July 27, 2022
I’ve been attending county fairs and the Illinois State Fair since I started showing Shorthorn cattle and baked goods as a young teen. It became a love affair at first sight. Our family brought the camper to the Sangamon County Fair, where my mom was in charge of the Women’s Building — a job she later held at the Illinois State Fair, too.
I spent my college summers working in the State Fair Press Office, and later as a reporter for the State-Journal Register, I covered everything that happened at the state fair for 27 years straight. I qualify as a fair junkie, now making the rounds to county fairs as secretary-treasurer of the Illinois Association of Agricultural Fairs. It wouldn’t be summer in Illinois without more than a few trips to a county or state fair.
Admittedly, a big part of that love affair has to do with the food. I used to write about new foods at the Illinois State Fair, which included the Pork Twister in the Commodity Pavilion. But what brings me back each year are those tried-and-true favorites: mini doughnuts, elephant ears, a lemonade shake-up, taffy … the list goes on.
HOT AND FRESH: Funnel cakes have a fluffy, lumpy texture, as opposed to the elephant ear’s flatter version, which is inspired by the fry bread of Native Americans.
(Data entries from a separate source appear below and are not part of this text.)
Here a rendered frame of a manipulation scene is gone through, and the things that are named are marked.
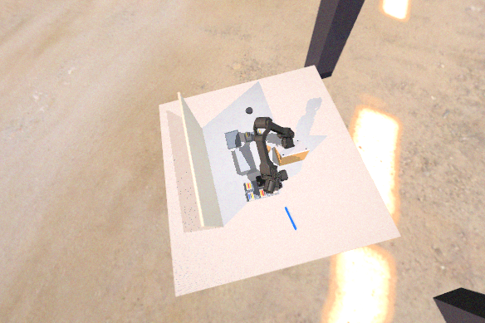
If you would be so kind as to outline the beige wall panel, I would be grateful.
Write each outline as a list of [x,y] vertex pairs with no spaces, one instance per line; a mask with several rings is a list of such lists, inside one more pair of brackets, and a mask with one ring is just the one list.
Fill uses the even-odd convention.
[[203,130],[178,92],[201,228],[223,228]]

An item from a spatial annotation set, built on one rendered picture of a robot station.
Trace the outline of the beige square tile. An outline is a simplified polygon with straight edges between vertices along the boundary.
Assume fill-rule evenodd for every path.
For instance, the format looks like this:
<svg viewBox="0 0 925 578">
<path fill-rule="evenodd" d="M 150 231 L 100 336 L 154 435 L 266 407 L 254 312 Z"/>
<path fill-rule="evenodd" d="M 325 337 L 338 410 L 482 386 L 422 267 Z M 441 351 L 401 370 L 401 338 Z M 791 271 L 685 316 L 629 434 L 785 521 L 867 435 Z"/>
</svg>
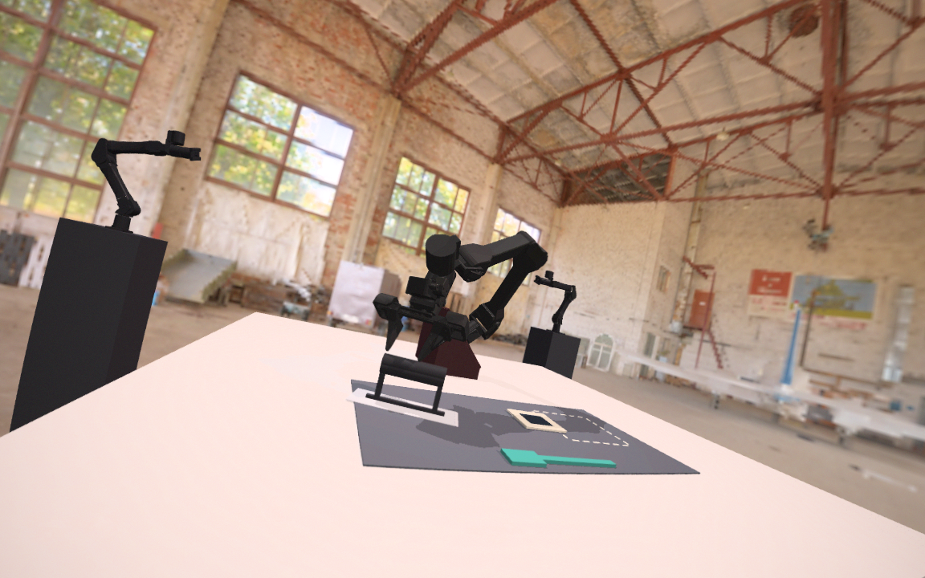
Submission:
<svg viewBox="0 0 925 578">
<path fill-rule="evenodd" d="M 532 430 L 543 430 L 543 431 L 555 431 L 566 433 L 568 431 L 564 430 L 561 425 L 554 423 L 551 418 L 544 416 L 540 413 L 530 413 L 530 411 L 520 411 L 516 409 L 507 409 L 512 417 L 525 425 L 526 428 Z"/>
</svg>

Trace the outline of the teal flat spatula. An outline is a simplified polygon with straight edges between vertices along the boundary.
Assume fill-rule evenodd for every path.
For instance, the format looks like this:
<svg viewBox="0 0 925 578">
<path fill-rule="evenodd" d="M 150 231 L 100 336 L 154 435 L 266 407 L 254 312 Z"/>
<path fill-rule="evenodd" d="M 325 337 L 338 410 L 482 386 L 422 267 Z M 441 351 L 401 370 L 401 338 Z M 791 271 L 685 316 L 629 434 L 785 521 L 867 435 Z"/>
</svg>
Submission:
<svg viewBox="0 0 925 578">
<path fill-rule="evenodd" d="M 616 467 L 616 464 L 610 460 L 596 460 L 595 458 L 537 456 L 535 451 L 511 449 L 502 449 L 500 453 L 502 453 L 502 455 L 509 461 L 512 466 L 517 467 L 526 466 L 546 468 L 547 464 L 574 465 L 581 467 Z"/>
</svg>

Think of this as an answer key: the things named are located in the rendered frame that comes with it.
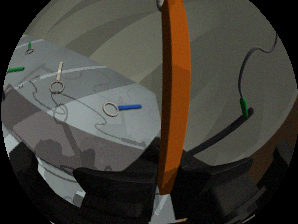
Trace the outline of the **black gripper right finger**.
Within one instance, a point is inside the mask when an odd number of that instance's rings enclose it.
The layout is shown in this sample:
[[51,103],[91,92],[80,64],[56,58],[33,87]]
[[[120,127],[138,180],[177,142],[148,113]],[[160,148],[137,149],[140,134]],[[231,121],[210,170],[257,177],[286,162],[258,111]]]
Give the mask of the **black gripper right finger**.
[[234,163],[213,167],[197,157],[190,156],[189,152],[186,153],[185,149],[182,149],[177,177],[174,180],[172,193],[170,193],[174,218],[180,220],[180,218],[188,217],[186,213],[196,206],[212,186],[226,183],[249,171],[253,160],[253,157],[245,157]]

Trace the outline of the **blue bar with tan ring at its end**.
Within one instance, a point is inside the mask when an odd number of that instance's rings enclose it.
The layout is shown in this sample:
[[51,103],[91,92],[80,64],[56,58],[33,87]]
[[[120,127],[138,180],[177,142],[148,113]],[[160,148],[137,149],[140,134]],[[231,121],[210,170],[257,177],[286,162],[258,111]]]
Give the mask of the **blue bar with tan ring at its end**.
[[[104,104],[104,107],[102,107],[102,109],[104,109],[104,112],[106,112],[106,109],[105,109],[105,105],[106,104],[113,104],[113,103],[110,103],[110,101],[106,101],[106,103]],[[124,105],[124,107],[116,107],[116,105],[113,104],[113,107],[117,109],[117,113],[118,111],[128,111],[128,109],[141,109],[141,105]],[[116,116],[117,113],[109,113],[109,112],[106,112],[106,115],[110,115],[110,116]]]

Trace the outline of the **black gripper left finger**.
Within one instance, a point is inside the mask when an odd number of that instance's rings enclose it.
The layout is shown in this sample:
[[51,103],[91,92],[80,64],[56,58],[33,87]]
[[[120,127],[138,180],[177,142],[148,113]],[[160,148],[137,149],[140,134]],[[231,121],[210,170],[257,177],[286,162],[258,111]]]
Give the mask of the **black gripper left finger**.
[[158,179],[158,151],[161,139],[156,137],[133,161],[121,172],[97,171],[90,168],[76,168],[74,179],[85,192],[112,197],[114,200],[142,202],[144,217],[152,220],[153,202],[156,197]]

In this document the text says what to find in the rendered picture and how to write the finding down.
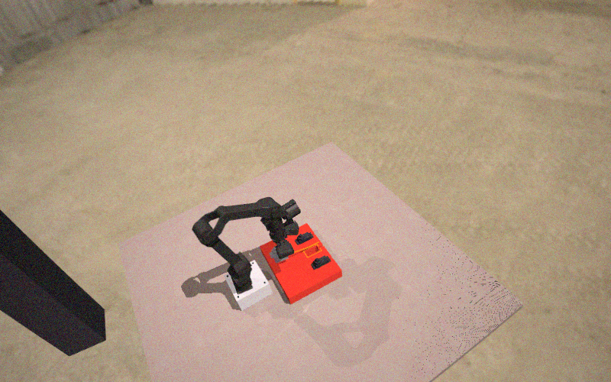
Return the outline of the red flat rectangular block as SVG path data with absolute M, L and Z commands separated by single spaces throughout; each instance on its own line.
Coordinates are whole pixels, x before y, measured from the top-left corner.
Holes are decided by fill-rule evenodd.
M 260 246 L 260 250 L 280 284 L 290 305 L 327 284 L 342 277 L 342 269 L 328 253 L 313 230 L 306 223 L 299 227 L 298 235 L 290 235 L 287 240 L 294 251 L 307 248 L 288 256 L 289 259 L 275 263 L 270 252 L 277 246 L 273 241 Z

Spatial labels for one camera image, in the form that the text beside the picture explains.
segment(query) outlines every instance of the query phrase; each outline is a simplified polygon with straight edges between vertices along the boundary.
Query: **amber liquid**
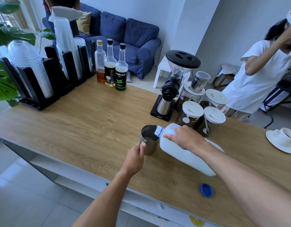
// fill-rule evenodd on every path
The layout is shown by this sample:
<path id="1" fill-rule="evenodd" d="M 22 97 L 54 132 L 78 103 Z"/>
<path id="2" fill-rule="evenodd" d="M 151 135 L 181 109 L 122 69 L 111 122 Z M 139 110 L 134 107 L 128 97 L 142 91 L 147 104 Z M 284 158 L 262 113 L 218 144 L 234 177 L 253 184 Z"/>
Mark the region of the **amber liquid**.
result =
<path id="1" fill-rule="evenodd" d="M 98 70 L 96 72 L 96 76 L 97 76 L 98 82 L 105 83 L 105 70 L 104 69 L 98 68 Z"/>

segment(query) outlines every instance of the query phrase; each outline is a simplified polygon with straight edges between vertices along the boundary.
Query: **blue sofa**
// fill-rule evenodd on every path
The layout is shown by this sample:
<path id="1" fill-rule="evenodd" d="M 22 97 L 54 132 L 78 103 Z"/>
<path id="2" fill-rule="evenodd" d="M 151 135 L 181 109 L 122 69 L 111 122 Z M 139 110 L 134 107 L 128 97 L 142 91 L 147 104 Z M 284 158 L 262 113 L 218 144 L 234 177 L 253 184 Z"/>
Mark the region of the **blue sofa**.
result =
<path id="1" fill-rule="evenodd" d="M 143 79 L 154 65 L 156 50 L 161 45 L 157 37 L 159 27 L 129 18 L 108 13 L 81 3 L 81 10 L 92 12 L 90 22 L 90 35 L 80 32 L 85 39 L 87 49 L 91 54 L 91 41 L 102 40 L 103 50 L 107 51 L 106 40 L 113 39 L 113 51 L 116 60 L 119 58 L 119 44 L 125 43 L 125 60 L 128 70 L 139 79 Z M 42 19 L 46 28 L 50 28 L 46 18 Z"/>

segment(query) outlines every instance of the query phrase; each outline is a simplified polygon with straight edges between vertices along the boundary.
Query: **milk jug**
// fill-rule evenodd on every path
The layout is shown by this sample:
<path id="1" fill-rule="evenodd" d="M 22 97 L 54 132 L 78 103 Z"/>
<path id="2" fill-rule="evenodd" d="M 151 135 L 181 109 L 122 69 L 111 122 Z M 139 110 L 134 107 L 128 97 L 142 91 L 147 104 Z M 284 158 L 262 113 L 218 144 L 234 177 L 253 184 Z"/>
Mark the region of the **milk jug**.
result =
<path id="1" fill-rule="evenodd" d="M 176 136 L 174 129 L 178 127 L 181 127 L 181 126 L 175 123 L 171 123 L 166 128 L 163 128 L 162 126 L 157 127 L 155 131 L 155 135 L 160 137 L 160 148 L 166 153 L 168 153 L 169 155 L 173 156 L 174 158 L 177 158 L 179 161 L 195 168 L 196 170 L 199 170 L 200 172 L 208 176 L 215 176 L 216 174 L 214 173 L 214 171 L 212 171 L 212 169 L 200 157 L 194 155 L 192 152 L 188 150 L 184 150 L 180 148 L 176 143 L 163 137 L 163 134 L 171 134 L 171 135 Z M 217 144 L 207 139 L 205 140 L 213 144 L 219 150 L 223 151 L 221 147 L 219 147 Z"/>

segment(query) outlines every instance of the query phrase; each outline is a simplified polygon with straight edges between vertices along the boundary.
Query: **glass bottle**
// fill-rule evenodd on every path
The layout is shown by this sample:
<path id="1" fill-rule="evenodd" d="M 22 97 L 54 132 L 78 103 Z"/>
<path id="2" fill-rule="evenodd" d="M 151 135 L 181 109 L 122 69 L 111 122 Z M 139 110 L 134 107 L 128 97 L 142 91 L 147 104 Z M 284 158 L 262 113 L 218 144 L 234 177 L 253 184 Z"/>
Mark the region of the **glass bottle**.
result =
<path id="1" fill-rule="evenodd" d="M 97 81 L 105 83 L 105 51 L 102 48 L 102 40 L 97 40 L 97 50 L 95 52 L 95 64 Z"/>
<path id="2" fill-rule="evenodd" d="M 118 91 L 124 91 L 126 89 L 126 78 L 128 72 L 128 64 L 125 62 L 125 44 L 119 45 L 119 60 L 116 63 L 116 75 L 115 75 L 115 87 Z"/>
<path id="3" fill-rule="evenodd" d="M 115 67 L 117 60 L 113 54 L 113 40 L 107 39 L 107 57 L 105 59 L 105 84 L 109 87 L 115 86 Z"/>

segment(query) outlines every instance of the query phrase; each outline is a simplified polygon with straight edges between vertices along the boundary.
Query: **yellow pillow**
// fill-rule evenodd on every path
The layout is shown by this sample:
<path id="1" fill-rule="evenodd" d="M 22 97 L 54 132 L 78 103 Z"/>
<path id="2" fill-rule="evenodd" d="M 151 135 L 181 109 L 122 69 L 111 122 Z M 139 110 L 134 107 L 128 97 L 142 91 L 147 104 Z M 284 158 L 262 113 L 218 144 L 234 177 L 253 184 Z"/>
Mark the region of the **yellow pillow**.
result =
<path id="1" fill-rule="evenodd" d="M 92 14 L 92 12 L 90 12 L 90 13 L 83 12 L 82 17 L 76 21 L 79 32 L 90 35 L 90 16 L 91 16 L 91 14 Z"/>
Topping my list of personal favorites is a stop at the Commodity Pavilion for a pork burger, grilled fresh by volunteers from the Illinois Pork Producers Association. During the 10-day fair, the group will sell more than 11,000 pounds of pork in the form of chops, burgers, twisters and chops-on-a-stick. At the 2021 Illinois State Fair, IPPA’s Jennifer Tirey says they sold more than 7,700 pork burgers and 4,500 chops-on-a-stick.
The majority of the pork sold at the Illinois State Fair is farm-raised here in Illinois — pork loins are donated by JBS in Beardstown, and Smithfield in Monmouth and Rantoul. It takes 25 volunteers per shift, times two shifts, plus another eight to 10 volunteers on the grills, all under the watchful eye of Mike Borgic, on staff with IPPA and a pork producer himself.
“If there’s a secret to our pork, it’s that we’ve worked with the same company for years — Raber’s of Peoria — and they know how to prepare our pork,” Tirey says. “They use Riley’s [All Purpose] Seasoning on the chop-on-a-stick, a brown sugar marinade on the pork twister and Custom [Barbecue] Seasoning on the pork burgers.”
IPPA has made a conscious decision to hold last year’s prices — think $5 for a pork burger. “We’re trying to keep all our prices reasonable because we know families have been hard hit with rising prices,” Tirey says. “We want families to recognize they’re getting a good value.”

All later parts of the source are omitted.